Problem details:
Print all entries below exactly, without images.

Stored data:
*** Block opens ***
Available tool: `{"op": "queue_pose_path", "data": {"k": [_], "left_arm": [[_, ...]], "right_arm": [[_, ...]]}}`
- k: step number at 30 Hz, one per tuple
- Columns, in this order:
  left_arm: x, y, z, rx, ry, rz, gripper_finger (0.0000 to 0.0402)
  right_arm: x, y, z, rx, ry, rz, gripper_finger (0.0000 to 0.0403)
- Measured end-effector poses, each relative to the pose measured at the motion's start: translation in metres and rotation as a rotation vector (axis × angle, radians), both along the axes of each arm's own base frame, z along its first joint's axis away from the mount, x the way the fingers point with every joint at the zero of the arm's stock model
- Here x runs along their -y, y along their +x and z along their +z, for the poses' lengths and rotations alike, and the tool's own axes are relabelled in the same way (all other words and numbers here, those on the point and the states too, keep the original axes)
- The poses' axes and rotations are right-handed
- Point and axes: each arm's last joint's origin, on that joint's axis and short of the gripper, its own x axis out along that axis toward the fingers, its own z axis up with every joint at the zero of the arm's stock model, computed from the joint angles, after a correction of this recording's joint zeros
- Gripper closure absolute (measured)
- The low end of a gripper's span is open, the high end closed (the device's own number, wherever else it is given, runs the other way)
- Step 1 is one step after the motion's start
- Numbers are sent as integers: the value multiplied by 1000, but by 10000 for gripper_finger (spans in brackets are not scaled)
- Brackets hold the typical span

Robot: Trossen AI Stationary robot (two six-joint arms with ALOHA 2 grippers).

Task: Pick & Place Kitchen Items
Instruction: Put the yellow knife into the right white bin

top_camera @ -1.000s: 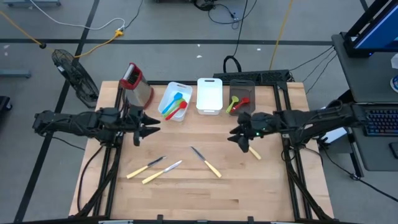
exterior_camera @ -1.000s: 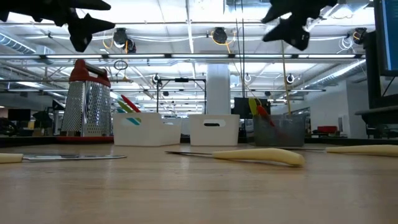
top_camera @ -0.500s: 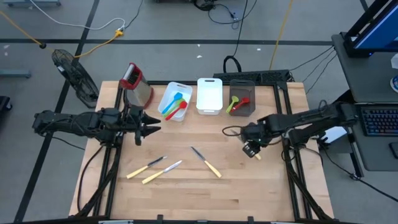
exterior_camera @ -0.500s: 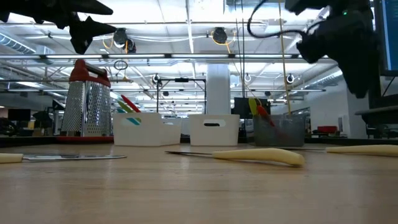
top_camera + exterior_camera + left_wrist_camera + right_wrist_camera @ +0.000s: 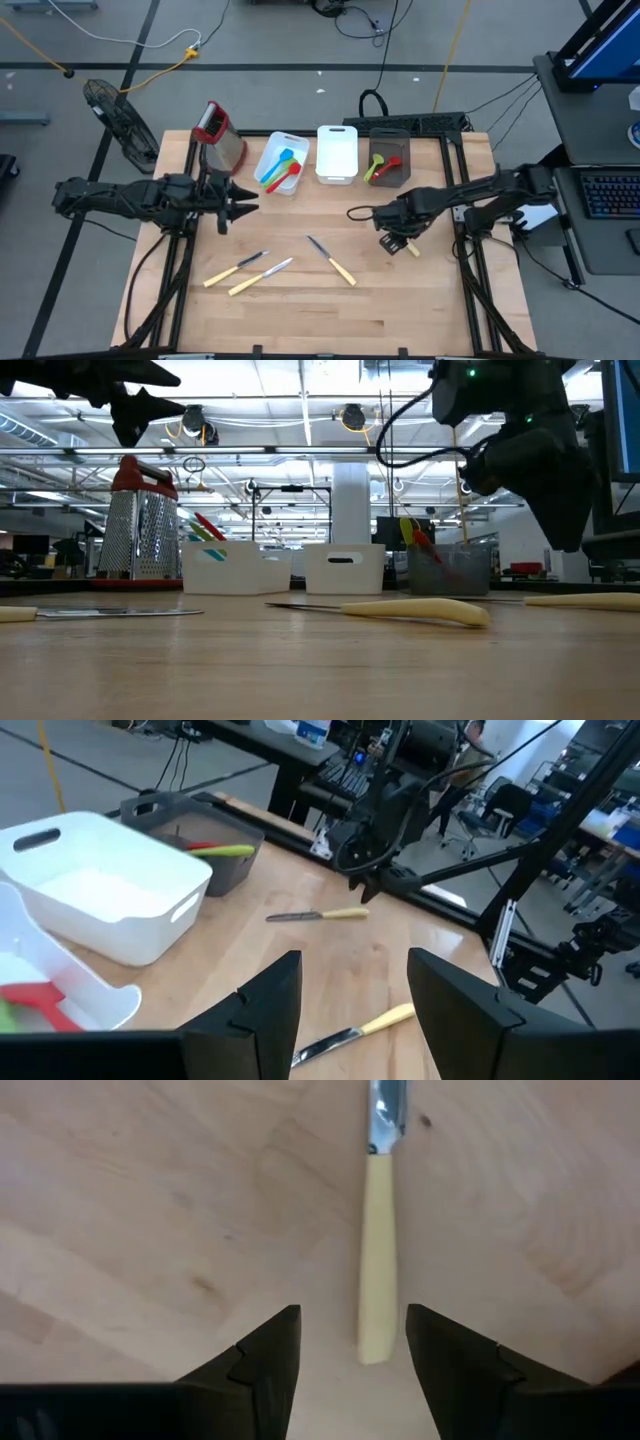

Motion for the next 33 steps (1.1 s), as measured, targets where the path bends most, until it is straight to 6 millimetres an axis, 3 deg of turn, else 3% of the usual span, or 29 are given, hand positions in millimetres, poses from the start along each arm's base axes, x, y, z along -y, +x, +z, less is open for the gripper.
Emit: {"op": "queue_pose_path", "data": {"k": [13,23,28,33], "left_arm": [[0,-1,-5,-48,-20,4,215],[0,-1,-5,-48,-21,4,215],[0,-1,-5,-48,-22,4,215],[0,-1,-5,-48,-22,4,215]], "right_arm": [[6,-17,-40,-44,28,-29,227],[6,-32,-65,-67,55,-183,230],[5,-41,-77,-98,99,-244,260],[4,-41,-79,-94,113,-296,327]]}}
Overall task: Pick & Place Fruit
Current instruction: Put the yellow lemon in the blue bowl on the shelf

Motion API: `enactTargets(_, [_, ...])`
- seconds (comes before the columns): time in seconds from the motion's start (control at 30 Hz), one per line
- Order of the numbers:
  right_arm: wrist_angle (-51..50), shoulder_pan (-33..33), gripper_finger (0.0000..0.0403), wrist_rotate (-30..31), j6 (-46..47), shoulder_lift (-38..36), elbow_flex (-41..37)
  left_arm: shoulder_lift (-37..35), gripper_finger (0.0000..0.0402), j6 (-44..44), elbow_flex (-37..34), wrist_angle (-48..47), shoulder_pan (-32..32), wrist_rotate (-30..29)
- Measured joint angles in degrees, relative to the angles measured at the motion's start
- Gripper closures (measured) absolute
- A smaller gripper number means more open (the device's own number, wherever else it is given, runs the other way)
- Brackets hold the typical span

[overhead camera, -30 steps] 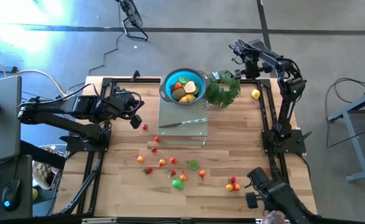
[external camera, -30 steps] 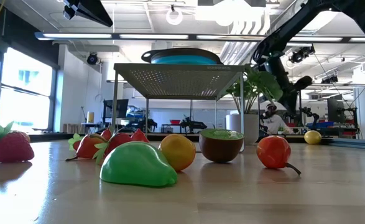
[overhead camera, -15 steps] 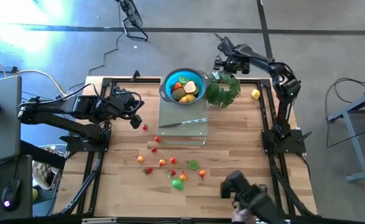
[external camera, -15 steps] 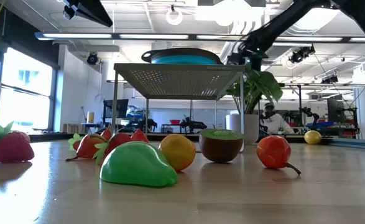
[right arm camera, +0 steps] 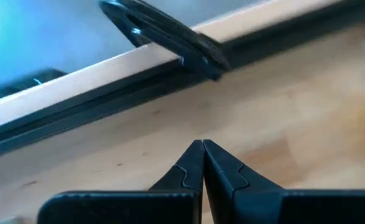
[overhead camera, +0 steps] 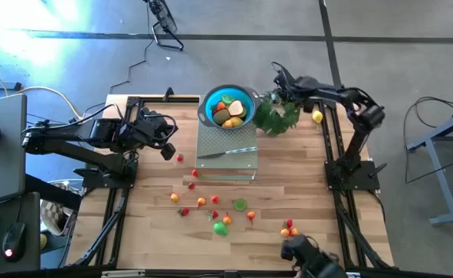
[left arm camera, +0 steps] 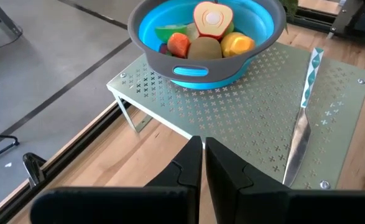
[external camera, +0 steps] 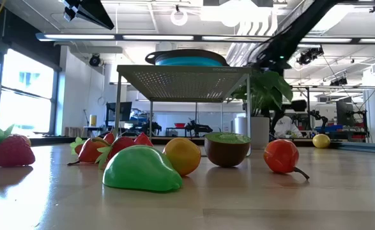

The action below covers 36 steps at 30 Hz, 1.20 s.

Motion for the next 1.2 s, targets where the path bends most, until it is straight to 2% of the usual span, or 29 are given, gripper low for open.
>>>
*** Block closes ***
Expected answer:
Available tool: `{"op": "queue_pose_path", "data": {"k": [_], "left_arm": [[_, ...]], "right_arm": [[_, ...]]}}`
- k: step number at 30 Hz, one per tuple
- Columns, in this order:
  left_arm: x, y, z, rx, ry, rz, gripper_finger (0.0000 to 0.0402)
  right_arm: x, y, z, rx, ry, rz, gripper_finger (0.0000 to 0.0403)
- Measured end-effector poses, each relative to the pose measured at the motion's start: translation in metres and rotation as a rotation vector (axis × angle, radians), both along the axes of each arm's own base frame, z along its first joint's axis away from the mount, x the way the fingers point with every joint at the zero of the arm's stock model
- Here x runs along their -y, y along their +x and z along their +z, for the poses' lengths and rotations alike, and the tool's own axes are relabelled in the same way (all other words and numbers here, those on the point and the states too, keep the original axes)
- The poses' axes and rotations are right-handed
- Point and axes: each arm's last joint's origin, on that joint's axis and short of the gripper, its own x axis out along that axis toward the fingers, its own z axis up with every joint at the zero of the arm's stock model, computed from the joint angles, after a correction of this recording's joint zeros
- Gripper closure absolute (measured)
- The low end of a gripper's span is open, the high end closed (the device's own number, wherever else it is given, runs the other way)
- Step 1 is one step after the motion's start
- Numbers are sent as integers: the value multiplied by 1000, but by 10000 for gripper_finger (spans in brackets are not scaled)
- Brackets hold the typical span

Robot: Trossen AI Stationary robot (two six-joint arms with ALOHA 2 grippers).

Task: Pick & Place Kitchen Items
Instruction: Put the yellow knife into the right white bin

top_camera @ -1.000s: 
exterior_camera @ -1.000s: 
top_camera @ -0.500s: 
exterior_camera @ -0.500s: 
top_camera + exterior_camera + left_wrist_camera + right_wrist_camera @ +0.000s: 

Motion for the next 33 steps (1.1 s), as measured, targets where the path bends most, until it is straight to 6 millimetres an axis, 3 deg of turn, else 3% of the usual span, or 29 are given, hand positions in millimetres, poses from the start along each arm's base axes, x, y, z along -y, +x, +z, less is open for the gripper.
Emit: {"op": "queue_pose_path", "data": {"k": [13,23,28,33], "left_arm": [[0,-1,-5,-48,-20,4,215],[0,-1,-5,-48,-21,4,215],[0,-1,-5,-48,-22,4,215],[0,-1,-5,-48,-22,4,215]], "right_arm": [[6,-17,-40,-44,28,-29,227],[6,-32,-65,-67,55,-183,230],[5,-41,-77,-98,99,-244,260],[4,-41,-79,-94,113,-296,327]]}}
Overall task: Pick & Place Fruit
Current instruction: Put the yellow lemon in the blue bowl on the shelf

Motion API: `enactTargets(_, [_, ...])`
- seconds (comes before the columns): time in seconds from the motion's start (control at 30 Hz), one per line
- Order of the numbers:
  right_arm: wrist_angle (-51..50), shoulder_pan (-33..33), gripper_finger (0.0000..0.0403), wrist_rotate (-30..31), j6 (-46..47), shoulder_lift (-38..36), elbow_flex (-41..37)
  left_arm: shoulder_lift (-37..35), gripper_finger (0.0000..0.0402), j6 (-44..44), elbow_flex (-37..34), wrist_angle (-48..47), shoulder_pan (-32..32), wrist_rotate (-30..29)
- Measured joint angles in degrees, relative to the angles measured at the motion's start
- Gripper closures (measured) absolute
- A smaller gripper number means more open (the device's own number, wherever else it is given, runs the other way)
- Brackets hold the typical span

[overhead camera, -30 steps] 
[external camera, -30 steps] 
[overhead camera, -15 steps] 
[external camera, -15 steps] 
[right arm camera, +0 steps] 
[overhead camera, +0 steps] 
[left arm camera, +0 steps] 
[external camera, +0 steps] 

The action below covers 36 steps at 30 Hz, 1.20 s.

Motion for the next 1.2 s, targets where the path bends most, until it is straight to 2% of the usual span, or 29 are given, gripper low for open.
>>>

Nothing more belongs to this exercise.